Enlarge / The Senate's IT security team can't protect senators' and staffers' own devices and accounts. Sen. Ron Wyden (D-Ore.) wants to change that. (credit: Martin Falbisoner / Wikimedia Commons)
Sen. Ron Wyden has been a squeaky wheel about the US Senate's weak security posture for a while. In April, the Oregon Democrat raised objections over the lax physical security measures for Senate staff-including ID badges that just have pictures of smart chips like those on other access cards used across government agencies, rather than actual chips, and provide no access controls. Now, as the November mid-term election approaches, Wyden has written a letter to Senate leadership decrying the lack of assistance that the Senate's own information security team can provide in protecting senators' accounts and devices from targeted attacks, even as evidence mounts that such attacks are being staged.

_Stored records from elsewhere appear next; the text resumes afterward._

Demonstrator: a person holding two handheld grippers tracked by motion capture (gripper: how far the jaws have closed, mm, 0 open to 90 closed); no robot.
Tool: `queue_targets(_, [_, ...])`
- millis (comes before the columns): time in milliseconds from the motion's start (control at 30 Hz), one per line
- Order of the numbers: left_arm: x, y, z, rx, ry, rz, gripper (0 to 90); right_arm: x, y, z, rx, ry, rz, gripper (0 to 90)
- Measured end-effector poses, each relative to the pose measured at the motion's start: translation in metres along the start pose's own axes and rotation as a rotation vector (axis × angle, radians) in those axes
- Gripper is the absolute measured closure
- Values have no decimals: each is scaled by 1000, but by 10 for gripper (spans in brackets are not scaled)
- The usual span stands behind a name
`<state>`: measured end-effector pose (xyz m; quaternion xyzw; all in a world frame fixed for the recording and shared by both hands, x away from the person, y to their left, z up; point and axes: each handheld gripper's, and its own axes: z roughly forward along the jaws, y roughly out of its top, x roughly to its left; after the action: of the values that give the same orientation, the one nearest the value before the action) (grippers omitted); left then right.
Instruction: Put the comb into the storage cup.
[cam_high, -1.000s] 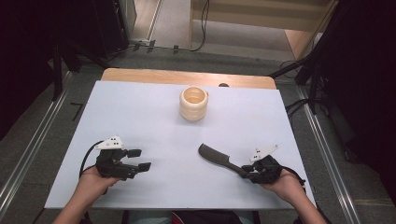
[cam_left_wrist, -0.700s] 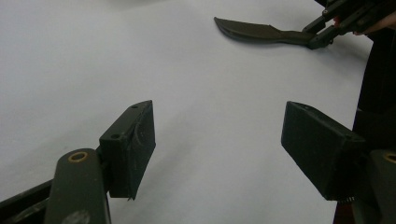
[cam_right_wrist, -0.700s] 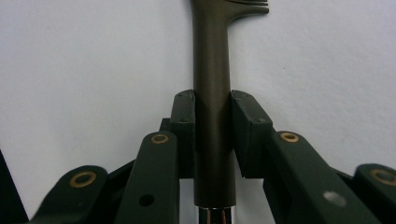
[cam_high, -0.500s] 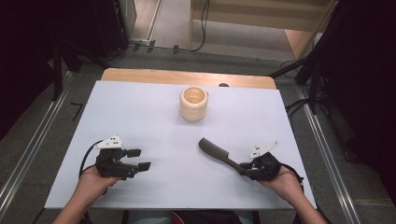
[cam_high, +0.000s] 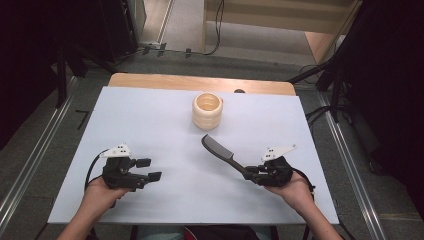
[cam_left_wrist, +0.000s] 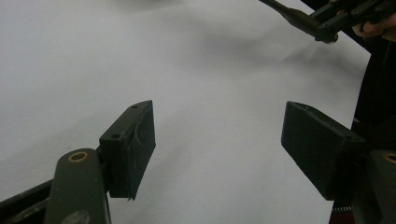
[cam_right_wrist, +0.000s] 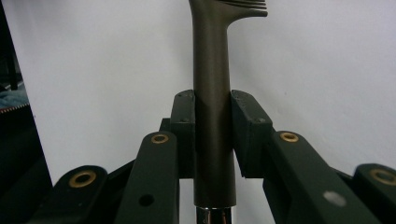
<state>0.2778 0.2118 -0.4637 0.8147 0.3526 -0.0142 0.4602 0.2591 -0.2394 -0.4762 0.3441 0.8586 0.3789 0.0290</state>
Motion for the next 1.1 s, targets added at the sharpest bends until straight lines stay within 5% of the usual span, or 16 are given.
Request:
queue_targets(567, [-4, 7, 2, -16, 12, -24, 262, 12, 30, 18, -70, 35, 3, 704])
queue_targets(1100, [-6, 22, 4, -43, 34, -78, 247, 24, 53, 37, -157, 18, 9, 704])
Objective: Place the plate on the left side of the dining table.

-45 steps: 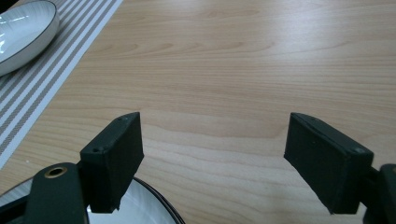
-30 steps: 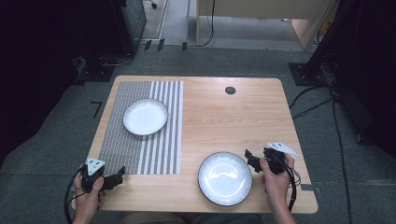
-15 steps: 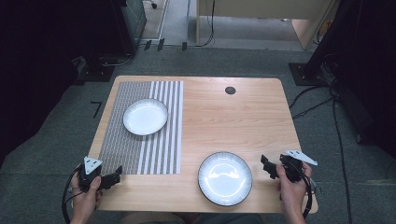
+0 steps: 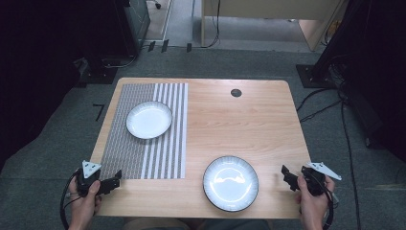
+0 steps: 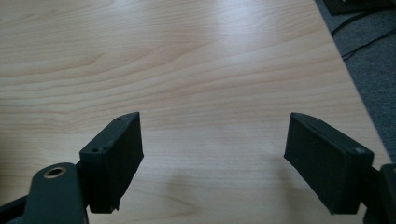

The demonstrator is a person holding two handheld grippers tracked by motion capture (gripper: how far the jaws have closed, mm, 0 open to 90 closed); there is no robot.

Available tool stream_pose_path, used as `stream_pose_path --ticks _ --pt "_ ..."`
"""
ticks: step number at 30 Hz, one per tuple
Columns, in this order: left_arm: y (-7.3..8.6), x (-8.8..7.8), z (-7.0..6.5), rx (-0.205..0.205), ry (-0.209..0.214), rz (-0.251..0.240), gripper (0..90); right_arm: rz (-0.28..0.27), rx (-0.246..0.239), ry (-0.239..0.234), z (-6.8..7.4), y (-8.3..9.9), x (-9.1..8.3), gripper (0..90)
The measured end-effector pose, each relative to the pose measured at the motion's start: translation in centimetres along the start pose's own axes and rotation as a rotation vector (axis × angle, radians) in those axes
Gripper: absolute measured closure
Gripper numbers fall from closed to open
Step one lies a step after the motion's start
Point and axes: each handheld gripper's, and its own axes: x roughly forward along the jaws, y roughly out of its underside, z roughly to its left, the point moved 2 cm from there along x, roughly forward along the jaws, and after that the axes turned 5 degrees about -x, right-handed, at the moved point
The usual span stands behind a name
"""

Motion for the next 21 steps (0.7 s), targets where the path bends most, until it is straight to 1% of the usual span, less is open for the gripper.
stream_pose_path --ticks 3,5,9,12,17,21 --pt "0.0 0.0 0.3 -0.007 -0.006 0.0 9.5 0.001 -0.003 0.018 -0.6 0.4 -0.2 19.3" --pt "0.0 -0.1 0.7 -0.011 -0.018 0.001 9.5 0.004 0.0 0.024 -1.1 0.6 -0.3 19.4" --pt "0.0 -0.1 1.3 -0.033 -0.021 0.003 9.5 0.013 -0.008 0.038 -1.6 1.0 -0.3 19.4" --pt "0.1 -0.1 1.5 -0.039 -0.018 0.01 9.5 0.027 -0.018 0.042 -1.5 1.3 -0.1 19.1" --pt "0.1 0.1 1.4 -0.036 -0.012 0.025 9.4 0.029 -0.055 0.058 -1.3 1.4 0.1 18.7" --pt "0.1 0.1 1.4 -0.039 -0.01 0.026 9.4 0.036 -0.087 0.074 -1.0 1.5 0.2 17.0"
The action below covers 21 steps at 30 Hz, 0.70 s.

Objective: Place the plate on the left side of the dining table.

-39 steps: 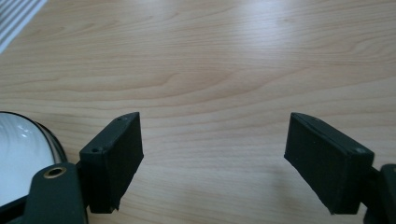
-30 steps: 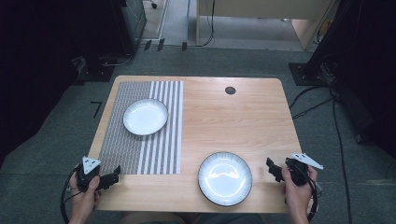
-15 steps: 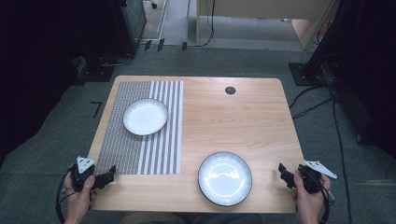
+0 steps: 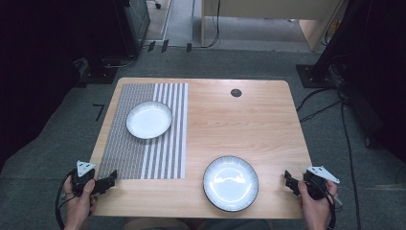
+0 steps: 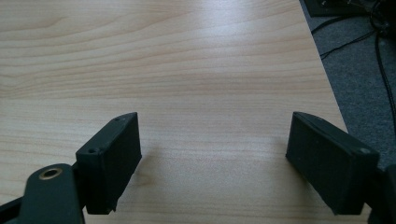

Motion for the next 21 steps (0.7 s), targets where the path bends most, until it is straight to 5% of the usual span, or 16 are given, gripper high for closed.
stream_pose_path --ticks 7,21 --pt "0.01 0.07 0.0 0.003 0.003 -0.002 9.0 0.025 -0.046 0.028 0.51 -0.04 0.21 14.2" --pt "0.05 0.09 -0.02 0.002 0.004 -0.006 8.9 0.026 -0.046 0.028 0.54 -0.04 0.23 14.0"
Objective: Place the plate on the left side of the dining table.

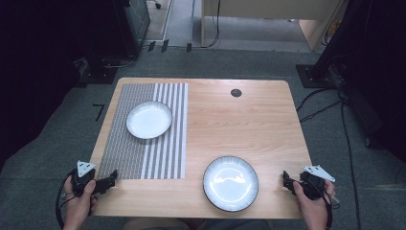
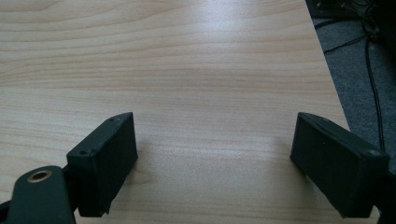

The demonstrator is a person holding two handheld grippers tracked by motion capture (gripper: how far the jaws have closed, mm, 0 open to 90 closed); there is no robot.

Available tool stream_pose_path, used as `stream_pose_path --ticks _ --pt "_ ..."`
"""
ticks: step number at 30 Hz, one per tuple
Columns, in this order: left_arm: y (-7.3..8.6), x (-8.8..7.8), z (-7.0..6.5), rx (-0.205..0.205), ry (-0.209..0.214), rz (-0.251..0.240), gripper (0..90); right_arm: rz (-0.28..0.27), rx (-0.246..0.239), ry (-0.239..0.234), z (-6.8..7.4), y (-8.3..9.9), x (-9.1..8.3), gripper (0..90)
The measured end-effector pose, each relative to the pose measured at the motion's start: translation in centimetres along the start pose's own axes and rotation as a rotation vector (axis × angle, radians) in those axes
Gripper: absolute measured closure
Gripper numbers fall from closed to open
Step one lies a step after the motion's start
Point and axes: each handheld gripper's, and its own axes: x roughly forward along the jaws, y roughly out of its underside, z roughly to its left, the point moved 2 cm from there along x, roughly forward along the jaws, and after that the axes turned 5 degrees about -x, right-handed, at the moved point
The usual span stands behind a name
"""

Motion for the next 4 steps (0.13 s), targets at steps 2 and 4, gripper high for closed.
stream_pose_path --ticks 2,4 --pt "-0.01 0.0 0.0 0.001 0.0 0.001 8.9 0.0 0.0 0.0 0.0 0.0 0.0 14.0" --pt "-0.01 0.0 0.0 0.0 0.0 0.0 8.9 0.0 0.002 0.001 0.02 -0.01 0.0 13.9"
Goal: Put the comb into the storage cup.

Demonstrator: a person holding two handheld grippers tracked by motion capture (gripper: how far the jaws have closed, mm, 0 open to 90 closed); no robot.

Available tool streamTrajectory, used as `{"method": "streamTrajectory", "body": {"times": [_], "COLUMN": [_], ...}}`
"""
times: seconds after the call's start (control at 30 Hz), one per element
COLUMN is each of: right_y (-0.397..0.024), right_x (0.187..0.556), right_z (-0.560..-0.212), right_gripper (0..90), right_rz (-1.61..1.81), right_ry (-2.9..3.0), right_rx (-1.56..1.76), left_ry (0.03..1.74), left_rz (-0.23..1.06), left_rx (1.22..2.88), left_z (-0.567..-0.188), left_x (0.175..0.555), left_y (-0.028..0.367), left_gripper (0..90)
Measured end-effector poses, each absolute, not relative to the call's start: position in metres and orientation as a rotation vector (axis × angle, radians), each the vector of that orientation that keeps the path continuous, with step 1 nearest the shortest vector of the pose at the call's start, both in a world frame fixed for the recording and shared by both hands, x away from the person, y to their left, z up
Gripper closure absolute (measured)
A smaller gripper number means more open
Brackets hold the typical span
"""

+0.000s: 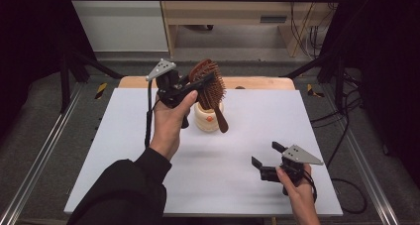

According to Wyden, his office had discovered that "at least one major technology company" had recently detected targeted attacks against members of the Senate and their staffers-and that these attacks had apparently been staged by groups tied to foreign intelligence agencies.
Microsoft reported thwarting spear-phishing attacks staged by a group tied to Russia's Main Intelligence Directorate (GRU) against members of the Senate in August. And the US Senate's own systems have been targeted in the past, including a June 2017 effort by the same GRU group (known as "Fancy Bear," "Pawnstorm," and "Sofacy") that created a server spoofing the Senate's own Windows Active Directory Federation Services (ADFS), according to a report from Trend Micro.